— The task —
Write each line out exactly, from the one containing "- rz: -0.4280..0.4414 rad" through the final line of the data, and keep pictures out of the copy.

— Given data —

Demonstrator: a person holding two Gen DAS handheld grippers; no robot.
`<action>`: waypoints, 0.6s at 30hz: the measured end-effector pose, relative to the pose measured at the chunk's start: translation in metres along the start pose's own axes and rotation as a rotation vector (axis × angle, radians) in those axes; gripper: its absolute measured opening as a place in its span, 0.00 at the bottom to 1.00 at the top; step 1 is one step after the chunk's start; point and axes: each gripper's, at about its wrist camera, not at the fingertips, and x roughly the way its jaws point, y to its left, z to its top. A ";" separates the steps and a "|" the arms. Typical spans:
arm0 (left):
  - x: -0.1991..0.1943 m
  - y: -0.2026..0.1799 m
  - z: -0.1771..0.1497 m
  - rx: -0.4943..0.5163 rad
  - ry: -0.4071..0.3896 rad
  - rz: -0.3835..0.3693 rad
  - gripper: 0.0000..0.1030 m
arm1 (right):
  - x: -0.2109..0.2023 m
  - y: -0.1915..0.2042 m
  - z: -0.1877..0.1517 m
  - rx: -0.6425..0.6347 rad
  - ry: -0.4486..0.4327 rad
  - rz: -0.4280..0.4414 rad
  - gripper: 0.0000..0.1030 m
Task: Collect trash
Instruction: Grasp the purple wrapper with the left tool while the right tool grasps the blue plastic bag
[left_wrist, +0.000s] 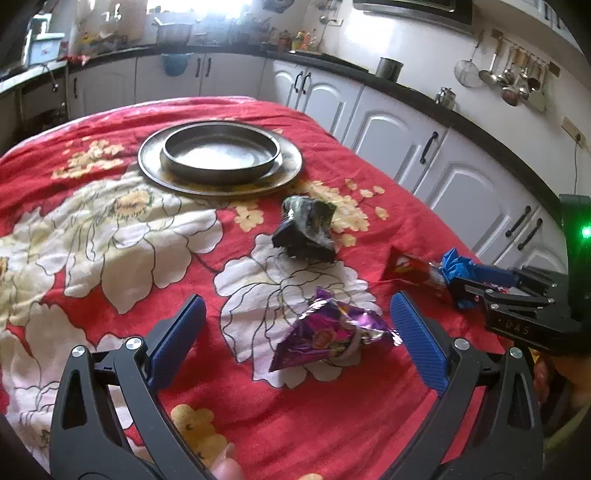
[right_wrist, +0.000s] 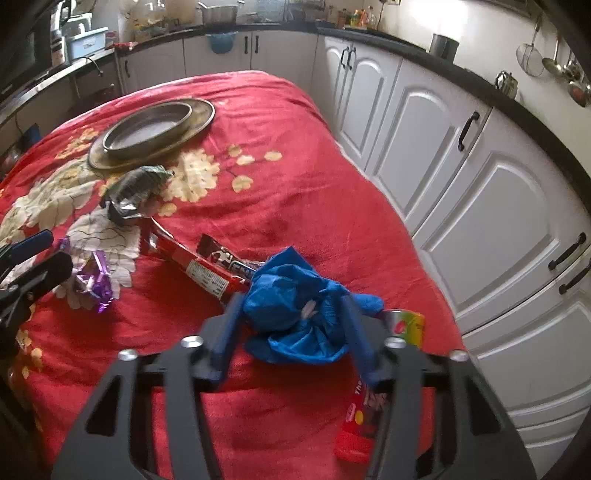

— Solution to this exercise —
  - rz: -0.4280..0.4414 rad
  - gripper: 0.0000..0.1030 m
Task: Collect trash
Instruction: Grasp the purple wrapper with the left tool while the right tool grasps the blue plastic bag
[left_wrist, +0.000s] 
[right_wrist, +0.000s] 

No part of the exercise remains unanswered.